Information provided:

━━━━━━━━

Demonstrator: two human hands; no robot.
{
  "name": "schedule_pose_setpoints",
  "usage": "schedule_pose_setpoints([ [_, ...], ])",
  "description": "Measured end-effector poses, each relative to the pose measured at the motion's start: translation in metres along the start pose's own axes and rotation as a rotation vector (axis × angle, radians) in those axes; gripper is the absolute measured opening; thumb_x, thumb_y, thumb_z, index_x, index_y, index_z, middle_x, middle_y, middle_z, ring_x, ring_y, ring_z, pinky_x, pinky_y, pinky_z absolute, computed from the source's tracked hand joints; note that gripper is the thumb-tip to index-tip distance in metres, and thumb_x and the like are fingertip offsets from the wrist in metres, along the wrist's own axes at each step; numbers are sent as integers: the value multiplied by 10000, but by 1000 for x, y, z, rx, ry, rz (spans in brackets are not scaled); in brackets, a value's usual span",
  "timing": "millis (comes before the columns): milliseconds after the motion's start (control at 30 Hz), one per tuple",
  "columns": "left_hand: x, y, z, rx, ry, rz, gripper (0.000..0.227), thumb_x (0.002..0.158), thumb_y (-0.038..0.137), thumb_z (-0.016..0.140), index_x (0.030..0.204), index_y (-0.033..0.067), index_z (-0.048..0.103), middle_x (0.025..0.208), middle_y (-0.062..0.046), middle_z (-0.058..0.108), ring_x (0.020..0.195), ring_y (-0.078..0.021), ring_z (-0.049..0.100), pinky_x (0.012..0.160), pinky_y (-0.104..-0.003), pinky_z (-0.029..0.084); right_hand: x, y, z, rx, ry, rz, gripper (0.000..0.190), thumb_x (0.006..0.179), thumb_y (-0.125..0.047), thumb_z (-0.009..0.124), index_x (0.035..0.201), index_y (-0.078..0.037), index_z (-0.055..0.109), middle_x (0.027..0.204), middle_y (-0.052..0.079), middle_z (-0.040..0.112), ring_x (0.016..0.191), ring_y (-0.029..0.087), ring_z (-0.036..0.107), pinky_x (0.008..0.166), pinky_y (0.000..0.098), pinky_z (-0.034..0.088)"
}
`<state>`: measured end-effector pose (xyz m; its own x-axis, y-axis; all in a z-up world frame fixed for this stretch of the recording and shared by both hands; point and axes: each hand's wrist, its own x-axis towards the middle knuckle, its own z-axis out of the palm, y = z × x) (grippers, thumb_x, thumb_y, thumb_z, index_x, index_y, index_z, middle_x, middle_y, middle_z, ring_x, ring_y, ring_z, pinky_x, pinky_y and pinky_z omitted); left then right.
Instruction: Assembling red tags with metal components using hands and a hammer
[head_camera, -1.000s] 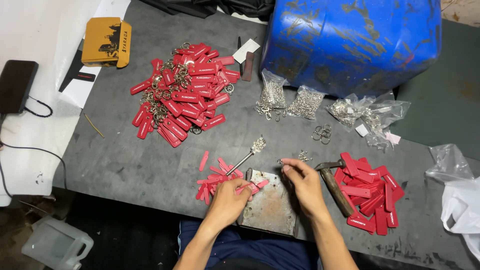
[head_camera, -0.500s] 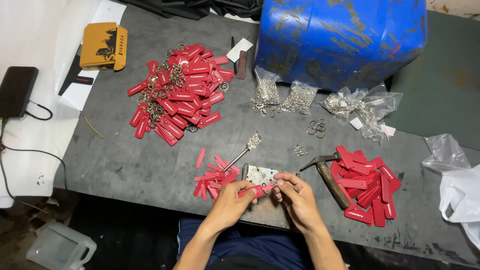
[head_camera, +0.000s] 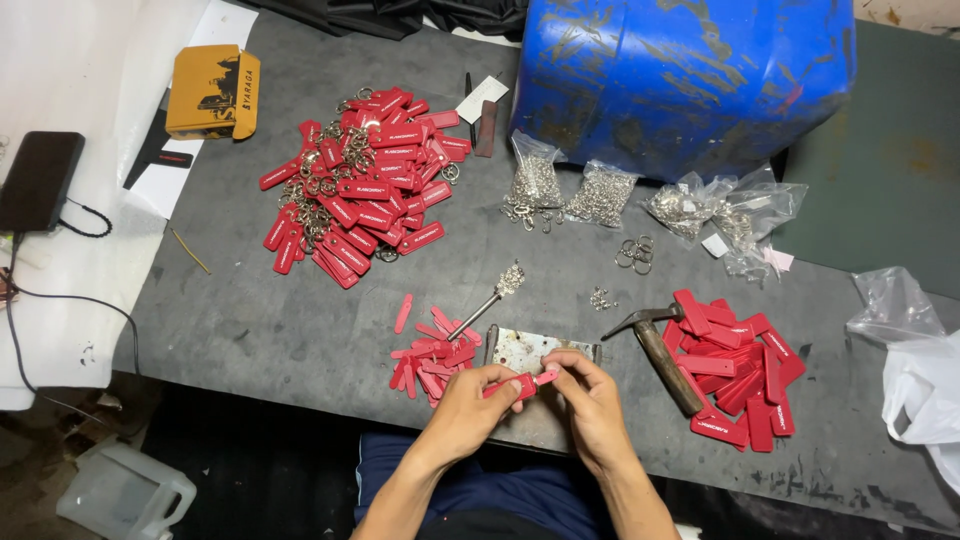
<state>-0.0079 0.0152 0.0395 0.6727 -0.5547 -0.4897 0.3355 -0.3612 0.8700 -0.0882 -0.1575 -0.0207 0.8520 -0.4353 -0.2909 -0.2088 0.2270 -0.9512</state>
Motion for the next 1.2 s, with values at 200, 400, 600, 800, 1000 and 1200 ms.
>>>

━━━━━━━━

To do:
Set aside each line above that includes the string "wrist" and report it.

Finished task:
  "description": "Measured end-effector poses, each relative to the pose measured at the motion's start: translation in metres along the start pose's own axes and rotation as a rotation vector (axis × angle, radians) in those axes; gripper is the absolute measured opening; thumb_x, thumb_y, thumb_z, index_x, index_y, index_z, middle_x, middle_y, middle_z, ring_x, ring_y, ring_z, pinky_x, pinky_y, pinky_z absolute, computed from the source's tracked hand joints; note that gripper is the thumb-tip to index-tip distance in metres, and thumb_x and the like are fingertip offsets from the wrist in metres, along the wrist's own axes at each step; numbers are sent as integers: the value multiplied by 10000, but by 1000 for x, y, z, rx, ry, rz (spans in brackets are not scaled); in brackets, a value's usual span",
`<state>`: measured end-effector pose (xyz m; its own x-axis, y-axis; all in a z-up world frame fixed for this stretch of the recording and shared by both hands; point and axes: each hand's wrist, its own x-axis towards the middle knuckle, its own z-axis out of the palm, y = z × x) (grippers, thumb_x, thumb_y, thumb_z, index_x, index_y, index_z, middle_x, middle_y, middle_z, ring_x, ring_y, ring_z, pinky_x, pinky_y and pinky_z omitted); left then right.

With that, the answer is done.